The Super Bowl Fuss: Much Ado About Jersey Turf

Amidst the sounds of Springsteen and the streets of Hoboken, New Jersey never really seemed like the athletic state -- more like boardwalks and beauty pageants.
This post was published on the now-closed HuffPost Contributor platform. Contributors control their own work and posted freely to our site. If you need to flag this entry as abusive, send us an email.

Okay, so what's all the fuss about football? Now that we're done with the Rose Bowl, the Cotton Bowl, the Orange Bowl and the Sugar Bowl, we're still waiting for Super Bowl. What happened to the fruit bowl and the salad bowl? I've decided it's all just much ado about turf.

Unless you've been an ostrich in the sand, or a Gingrich in the Crossfire, you cannot possibly have escaped the recent frenzy over football. It's halfback -- and halftime -- hoopla, sometimes known as pigskin pandemonium.

As I see it, and I don't often see it, in football everyone's always falling down. Down. Get it? Ten yards to a first down, it's down and dirty, and, if the coach of the day has a lucky streak, there may be a touchdown.

No one seems to ever get anywhere. They look down, they dress down, they act down, they break down. There's an occasional glorious pass, but mostly it's a lot of fumbling. And which way are they running? It's hard to tell when they're all so busy tackling, blocking, bumping, interfering, avoiding fouls, clocking penalties and, of course, falling down.

It's a lot of oversized, overstuffed men in gargantuan clothes with huge muscles wearing extra large outfits stretched across jumbo joints out-strategizing an opposing team over a small, orange ball.

I'd just about gotten the rules of baseball hammered down when the season pounded to a halt. After months of intensive memorization, pneumonic devices and abbreviated codes, I'd learned all the teams in alphabetical order -- Batting averages, MVP's and RBI's.

With baseball you've got simple rules: nine players to a team, three strikes to an out, four balls to a walk. In football you've got complicated penalties, illegal formations and rigid rules of tackling.

Baseball's like ballet: pitchers plié-ing, batters spinning and runners gliding, even when one slides into the mud and dust of home plate. Football's more like things that go bump in the night, even though it's the middle of the afternoon.

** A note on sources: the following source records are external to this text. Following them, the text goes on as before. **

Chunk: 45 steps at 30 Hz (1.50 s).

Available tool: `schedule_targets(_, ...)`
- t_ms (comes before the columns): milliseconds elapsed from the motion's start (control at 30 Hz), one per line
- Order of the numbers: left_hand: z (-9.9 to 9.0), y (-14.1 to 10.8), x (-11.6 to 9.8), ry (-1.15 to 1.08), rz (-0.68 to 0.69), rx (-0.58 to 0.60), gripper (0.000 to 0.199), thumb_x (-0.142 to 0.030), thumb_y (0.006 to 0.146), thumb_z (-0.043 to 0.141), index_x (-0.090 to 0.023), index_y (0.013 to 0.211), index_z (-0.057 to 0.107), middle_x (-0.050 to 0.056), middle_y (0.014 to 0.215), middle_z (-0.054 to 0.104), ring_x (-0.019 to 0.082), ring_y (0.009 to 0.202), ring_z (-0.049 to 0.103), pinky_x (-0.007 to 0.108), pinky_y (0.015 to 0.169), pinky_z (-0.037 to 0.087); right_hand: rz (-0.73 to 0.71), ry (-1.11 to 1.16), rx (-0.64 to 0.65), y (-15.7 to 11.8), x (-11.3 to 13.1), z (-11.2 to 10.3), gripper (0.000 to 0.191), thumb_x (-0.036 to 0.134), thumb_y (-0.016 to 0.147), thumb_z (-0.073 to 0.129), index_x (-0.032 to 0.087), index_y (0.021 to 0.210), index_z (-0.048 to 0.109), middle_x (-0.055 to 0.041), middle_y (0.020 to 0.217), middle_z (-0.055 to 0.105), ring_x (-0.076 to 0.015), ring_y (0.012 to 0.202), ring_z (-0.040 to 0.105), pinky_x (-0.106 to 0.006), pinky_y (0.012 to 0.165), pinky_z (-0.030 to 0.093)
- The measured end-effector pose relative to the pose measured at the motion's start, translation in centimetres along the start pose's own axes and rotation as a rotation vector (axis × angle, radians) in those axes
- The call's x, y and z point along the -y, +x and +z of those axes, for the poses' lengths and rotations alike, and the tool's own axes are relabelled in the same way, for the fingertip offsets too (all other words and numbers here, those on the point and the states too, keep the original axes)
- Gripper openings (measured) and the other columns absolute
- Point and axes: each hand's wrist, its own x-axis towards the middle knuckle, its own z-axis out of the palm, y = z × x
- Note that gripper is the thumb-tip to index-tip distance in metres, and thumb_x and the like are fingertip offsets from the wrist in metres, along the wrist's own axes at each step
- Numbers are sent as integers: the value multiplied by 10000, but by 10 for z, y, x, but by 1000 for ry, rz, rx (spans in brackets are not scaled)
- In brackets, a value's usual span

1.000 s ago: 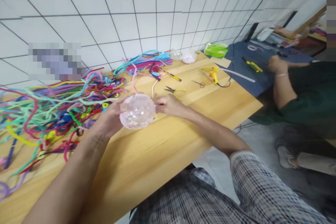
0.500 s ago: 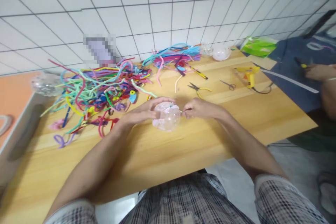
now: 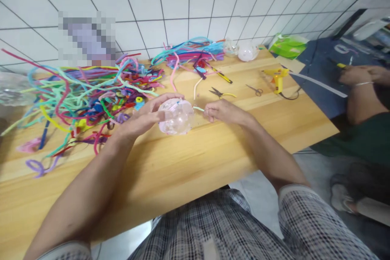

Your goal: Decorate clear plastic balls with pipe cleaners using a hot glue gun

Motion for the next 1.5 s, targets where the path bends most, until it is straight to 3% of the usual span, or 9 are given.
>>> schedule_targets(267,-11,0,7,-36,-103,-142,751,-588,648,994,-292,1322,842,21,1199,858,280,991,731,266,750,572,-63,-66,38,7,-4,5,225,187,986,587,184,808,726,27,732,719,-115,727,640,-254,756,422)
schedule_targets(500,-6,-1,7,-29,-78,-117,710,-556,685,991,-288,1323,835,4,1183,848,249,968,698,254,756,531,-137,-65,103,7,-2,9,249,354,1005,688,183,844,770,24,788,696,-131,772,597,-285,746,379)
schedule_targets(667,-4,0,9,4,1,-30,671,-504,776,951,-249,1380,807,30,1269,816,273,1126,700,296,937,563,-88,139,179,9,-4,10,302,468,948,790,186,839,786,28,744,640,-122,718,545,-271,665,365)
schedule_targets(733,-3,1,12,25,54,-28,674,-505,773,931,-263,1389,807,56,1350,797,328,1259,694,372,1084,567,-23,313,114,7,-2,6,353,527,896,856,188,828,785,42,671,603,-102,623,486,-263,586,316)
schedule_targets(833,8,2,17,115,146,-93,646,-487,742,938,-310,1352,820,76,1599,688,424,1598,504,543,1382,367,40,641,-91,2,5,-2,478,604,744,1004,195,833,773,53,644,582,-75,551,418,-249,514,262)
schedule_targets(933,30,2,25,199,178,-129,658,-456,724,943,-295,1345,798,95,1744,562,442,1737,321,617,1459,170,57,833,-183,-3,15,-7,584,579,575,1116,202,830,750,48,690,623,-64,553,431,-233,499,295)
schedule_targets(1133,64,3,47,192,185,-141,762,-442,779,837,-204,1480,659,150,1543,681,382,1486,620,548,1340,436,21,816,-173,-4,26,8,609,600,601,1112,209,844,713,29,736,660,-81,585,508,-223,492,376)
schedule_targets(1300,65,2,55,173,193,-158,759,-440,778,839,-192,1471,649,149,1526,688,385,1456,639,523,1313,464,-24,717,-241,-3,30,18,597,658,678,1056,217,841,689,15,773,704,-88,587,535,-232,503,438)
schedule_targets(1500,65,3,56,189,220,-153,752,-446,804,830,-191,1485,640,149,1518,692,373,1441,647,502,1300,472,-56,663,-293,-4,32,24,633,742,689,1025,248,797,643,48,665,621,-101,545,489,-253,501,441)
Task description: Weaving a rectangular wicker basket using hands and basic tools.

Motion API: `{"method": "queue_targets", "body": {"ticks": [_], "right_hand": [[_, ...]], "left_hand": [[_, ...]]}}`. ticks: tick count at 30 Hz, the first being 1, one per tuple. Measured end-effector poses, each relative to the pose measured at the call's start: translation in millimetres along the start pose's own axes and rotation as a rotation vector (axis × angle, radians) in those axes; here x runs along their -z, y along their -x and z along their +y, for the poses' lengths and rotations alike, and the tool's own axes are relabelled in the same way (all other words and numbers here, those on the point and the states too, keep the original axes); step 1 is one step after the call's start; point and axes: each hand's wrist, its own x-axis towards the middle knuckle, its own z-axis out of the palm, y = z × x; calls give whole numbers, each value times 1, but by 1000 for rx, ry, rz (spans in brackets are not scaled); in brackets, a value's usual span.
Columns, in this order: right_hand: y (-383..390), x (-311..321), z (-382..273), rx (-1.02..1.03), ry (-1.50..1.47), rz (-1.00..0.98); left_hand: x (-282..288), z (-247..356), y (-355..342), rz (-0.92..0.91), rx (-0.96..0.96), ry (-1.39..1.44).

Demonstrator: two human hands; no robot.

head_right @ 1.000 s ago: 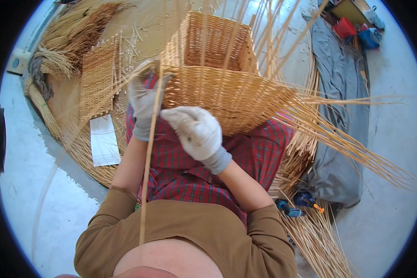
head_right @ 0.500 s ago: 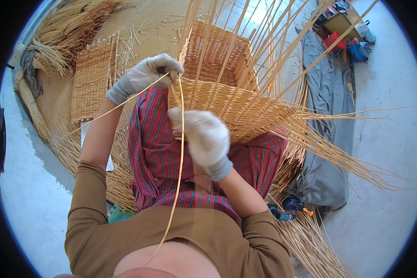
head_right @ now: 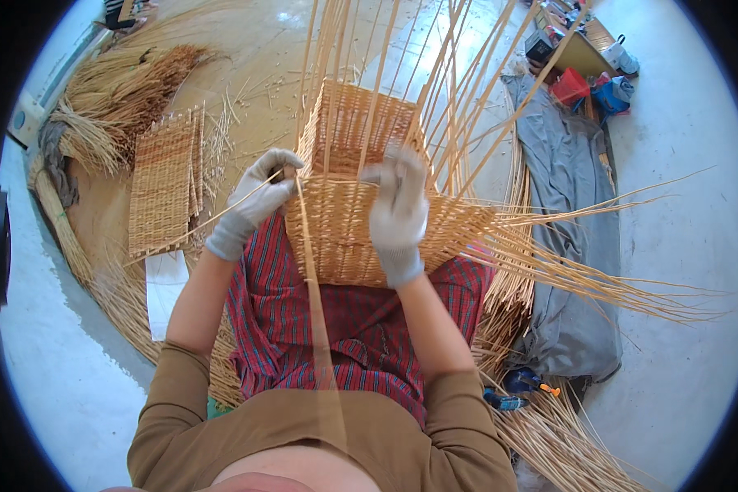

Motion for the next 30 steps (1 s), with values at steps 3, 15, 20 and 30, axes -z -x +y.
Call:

And, in the ultimate irony of football historical trivia, Super Bowl XLVIII's competing Western teams, the Denver Broncos and the Seattle Seahawks, are heading East. Their two home states, Colorado and Washington, were both forerunners in legalizing marijuana for personal use. Denver vs. Seattle. Rocky Mountain High vs. Space-y Needle.

Both teams are named for animal Americana: Bronco, the powerful American cowboy horse, and seahawk, the powerful American osprey. Seattle vs. Denver. Boeing vs. Halliburton. Starbucks vs. Chipotle. What's more patriotic than Pike Place Market vs. Pike's Peak ? Pink salmon vs. Green chili. Seattle -- City of Clear Salt Water vs. Denver -- landlocked. Seattle's seaport vs. Denver's mile-high mountains. Washington State icons Bing Crosby and Bill Gates vs. Colorado's Jack Dempsey and John Kerry. Hillary Swank vs. Amy Adams.

Yup. Those tough Seattle Seahawks and Denver Broncos are heading to tougher Jersey City. Washington, the Evergreen state, and Colorado, the Centennial state, are heading to New Jersey, the Garden state.

Amidst the sounds of Springsteen and the streets of Hoboken, New Jersey never really seemed like the athletic state -- more like boardwalks and beauty pageants. Jets and Nets aside, it's still New Jersey: Atlantic City, Miss America and Snooki. Miss America, landfills and the Sopranos. It's Chris Christie turf, not Astroturf. New Jersey: the state of Whitney Houston, Connie Francis, Frank Sinatra, and Bon Jovi.

Back to MetLife Stadium and East Rutherford. I guess it's just an upside-down world, where all I can understand in between passes and quarterbacks is the music. Bruno Mars, I'll be listening.